YOUR INSTRUCTIONS: Transcribe exactly everything in the data below from the line containing "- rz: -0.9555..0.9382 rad" down to the line containing "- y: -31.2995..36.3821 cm", both lines included and nothing further.

DATASET:
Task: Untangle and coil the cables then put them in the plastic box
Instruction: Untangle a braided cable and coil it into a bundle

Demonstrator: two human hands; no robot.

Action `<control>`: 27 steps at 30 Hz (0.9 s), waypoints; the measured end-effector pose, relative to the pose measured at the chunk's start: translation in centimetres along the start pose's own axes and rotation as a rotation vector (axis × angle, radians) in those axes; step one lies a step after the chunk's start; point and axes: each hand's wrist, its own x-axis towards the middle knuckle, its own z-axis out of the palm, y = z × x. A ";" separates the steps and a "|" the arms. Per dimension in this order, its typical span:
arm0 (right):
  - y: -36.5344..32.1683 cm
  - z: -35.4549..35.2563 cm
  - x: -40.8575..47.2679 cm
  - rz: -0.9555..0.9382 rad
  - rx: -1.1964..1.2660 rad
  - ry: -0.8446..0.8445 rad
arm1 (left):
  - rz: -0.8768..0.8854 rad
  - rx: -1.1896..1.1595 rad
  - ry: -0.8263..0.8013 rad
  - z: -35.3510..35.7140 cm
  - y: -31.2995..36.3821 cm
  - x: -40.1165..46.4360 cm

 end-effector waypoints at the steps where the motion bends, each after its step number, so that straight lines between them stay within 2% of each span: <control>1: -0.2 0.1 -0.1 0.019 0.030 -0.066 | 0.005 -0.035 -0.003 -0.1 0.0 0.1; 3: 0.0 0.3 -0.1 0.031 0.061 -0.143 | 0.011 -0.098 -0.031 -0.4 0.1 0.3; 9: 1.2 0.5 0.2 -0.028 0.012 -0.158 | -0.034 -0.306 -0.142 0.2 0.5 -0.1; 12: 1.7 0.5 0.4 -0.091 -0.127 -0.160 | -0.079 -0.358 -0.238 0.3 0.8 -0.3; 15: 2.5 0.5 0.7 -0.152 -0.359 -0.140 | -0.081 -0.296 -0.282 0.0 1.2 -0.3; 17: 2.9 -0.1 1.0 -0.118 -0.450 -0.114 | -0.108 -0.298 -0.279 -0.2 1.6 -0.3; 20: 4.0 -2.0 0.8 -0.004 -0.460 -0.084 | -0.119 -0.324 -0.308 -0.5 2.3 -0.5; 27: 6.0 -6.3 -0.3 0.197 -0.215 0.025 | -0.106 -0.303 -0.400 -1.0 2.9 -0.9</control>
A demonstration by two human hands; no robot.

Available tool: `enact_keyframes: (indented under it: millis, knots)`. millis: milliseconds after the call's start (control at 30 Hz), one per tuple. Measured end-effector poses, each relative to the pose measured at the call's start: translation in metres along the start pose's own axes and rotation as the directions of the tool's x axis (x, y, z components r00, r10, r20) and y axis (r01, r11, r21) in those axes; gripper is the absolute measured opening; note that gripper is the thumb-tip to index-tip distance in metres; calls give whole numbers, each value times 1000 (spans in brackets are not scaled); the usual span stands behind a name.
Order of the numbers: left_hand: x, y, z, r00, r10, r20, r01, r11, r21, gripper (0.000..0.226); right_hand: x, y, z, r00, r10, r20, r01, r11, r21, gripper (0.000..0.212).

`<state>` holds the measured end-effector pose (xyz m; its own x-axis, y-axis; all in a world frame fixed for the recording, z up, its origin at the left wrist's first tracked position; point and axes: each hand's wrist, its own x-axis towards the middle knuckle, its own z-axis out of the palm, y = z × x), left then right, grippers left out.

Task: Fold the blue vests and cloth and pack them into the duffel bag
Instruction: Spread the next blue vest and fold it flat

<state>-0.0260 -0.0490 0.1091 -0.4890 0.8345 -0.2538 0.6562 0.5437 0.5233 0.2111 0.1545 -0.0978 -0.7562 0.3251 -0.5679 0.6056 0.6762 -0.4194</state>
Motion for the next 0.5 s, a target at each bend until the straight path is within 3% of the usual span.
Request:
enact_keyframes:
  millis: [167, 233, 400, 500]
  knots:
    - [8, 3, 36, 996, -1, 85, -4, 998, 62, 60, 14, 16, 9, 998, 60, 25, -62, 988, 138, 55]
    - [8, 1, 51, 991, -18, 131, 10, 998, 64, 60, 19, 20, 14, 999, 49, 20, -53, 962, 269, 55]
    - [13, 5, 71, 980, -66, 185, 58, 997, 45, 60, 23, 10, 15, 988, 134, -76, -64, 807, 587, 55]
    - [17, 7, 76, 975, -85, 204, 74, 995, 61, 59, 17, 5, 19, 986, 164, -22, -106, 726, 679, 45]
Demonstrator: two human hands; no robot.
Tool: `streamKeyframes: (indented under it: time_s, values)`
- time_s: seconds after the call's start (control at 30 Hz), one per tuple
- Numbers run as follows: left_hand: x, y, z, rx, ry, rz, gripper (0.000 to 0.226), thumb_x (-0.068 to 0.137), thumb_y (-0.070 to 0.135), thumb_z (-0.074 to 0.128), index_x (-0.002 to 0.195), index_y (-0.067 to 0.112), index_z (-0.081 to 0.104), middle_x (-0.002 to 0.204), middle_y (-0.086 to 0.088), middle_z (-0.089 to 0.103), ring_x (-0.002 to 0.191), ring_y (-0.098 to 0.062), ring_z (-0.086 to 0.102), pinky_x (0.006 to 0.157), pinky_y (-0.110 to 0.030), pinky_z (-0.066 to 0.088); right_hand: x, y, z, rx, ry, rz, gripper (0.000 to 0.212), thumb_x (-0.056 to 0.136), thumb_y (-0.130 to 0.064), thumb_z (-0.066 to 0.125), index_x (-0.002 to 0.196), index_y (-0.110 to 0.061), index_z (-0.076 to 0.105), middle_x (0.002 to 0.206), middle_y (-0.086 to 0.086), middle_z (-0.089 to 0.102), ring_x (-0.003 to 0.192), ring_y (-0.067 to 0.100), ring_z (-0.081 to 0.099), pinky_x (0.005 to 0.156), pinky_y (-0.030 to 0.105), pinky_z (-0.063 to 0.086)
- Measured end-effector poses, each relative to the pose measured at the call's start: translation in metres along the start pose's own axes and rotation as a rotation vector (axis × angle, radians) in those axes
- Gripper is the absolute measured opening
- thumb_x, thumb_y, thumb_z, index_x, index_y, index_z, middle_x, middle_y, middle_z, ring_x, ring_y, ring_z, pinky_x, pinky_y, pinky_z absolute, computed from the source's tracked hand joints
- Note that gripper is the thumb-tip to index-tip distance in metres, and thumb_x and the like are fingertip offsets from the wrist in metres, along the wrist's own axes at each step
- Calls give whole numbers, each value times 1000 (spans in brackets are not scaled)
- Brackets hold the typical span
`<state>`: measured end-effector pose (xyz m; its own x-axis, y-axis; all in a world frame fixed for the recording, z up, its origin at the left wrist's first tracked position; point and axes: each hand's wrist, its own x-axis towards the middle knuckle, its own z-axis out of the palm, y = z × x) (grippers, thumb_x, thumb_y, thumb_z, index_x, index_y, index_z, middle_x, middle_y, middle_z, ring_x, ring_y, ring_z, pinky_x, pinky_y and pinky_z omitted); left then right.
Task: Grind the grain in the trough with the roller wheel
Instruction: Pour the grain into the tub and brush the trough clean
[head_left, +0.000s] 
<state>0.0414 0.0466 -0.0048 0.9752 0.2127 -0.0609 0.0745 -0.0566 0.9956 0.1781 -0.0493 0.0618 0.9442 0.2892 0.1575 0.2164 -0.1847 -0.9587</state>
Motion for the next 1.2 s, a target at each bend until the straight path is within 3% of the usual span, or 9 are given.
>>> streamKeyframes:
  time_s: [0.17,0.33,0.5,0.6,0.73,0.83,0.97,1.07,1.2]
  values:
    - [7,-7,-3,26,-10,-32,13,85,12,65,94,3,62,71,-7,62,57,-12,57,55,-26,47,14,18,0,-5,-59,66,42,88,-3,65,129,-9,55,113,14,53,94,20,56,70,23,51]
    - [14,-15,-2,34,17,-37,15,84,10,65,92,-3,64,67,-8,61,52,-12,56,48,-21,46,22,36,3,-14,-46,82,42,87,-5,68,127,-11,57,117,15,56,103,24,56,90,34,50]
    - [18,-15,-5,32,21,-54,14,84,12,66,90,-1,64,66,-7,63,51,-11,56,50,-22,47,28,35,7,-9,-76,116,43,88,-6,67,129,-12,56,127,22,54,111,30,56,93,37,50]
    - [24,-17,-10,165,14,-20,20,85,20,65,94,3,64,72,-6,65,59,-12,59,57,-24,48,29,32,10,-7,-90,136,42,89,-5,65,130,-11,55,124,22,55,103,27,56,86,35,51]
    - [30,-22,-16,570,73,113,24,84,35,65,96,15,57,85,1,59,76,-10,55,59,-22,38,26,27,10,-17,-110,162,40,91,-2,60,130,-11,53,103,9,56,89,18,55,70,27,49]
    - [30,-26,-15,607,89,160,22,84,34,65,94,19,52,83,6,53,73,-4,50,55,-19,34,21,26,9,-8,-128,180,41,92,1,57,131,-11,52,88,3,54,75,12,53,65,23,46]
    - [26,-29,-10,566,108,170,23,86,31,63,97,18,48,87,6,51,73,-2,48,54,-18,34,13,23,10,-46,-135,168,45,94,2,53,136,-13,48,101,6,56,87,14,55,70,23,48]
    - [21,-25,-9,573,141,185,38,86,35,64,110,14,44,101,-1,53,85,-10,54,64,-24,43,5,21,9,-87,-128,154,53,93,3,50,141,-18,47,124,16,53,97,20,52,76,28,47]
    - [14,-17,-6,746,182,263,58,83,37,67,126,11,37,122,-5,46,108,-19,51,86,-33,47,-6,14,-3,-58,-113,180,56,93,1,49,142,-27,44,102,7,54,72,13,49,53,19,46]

OUTPUT OF THE TASK:
  - rz: -0.9555..0.9382 rad
  - rx: -1.1964..1.2660 rad
  - ry: -0.8446..0.8445 rad
arm1 (left):
  - rz: -0.8768..0.8854 rad
  - rx: -1.1896..1.1595 rad
  - ry: -0.8263..0.8013 rad
  - z: -35.3510..35.7140 cm
  - y: -31.2995..36.3821 cm

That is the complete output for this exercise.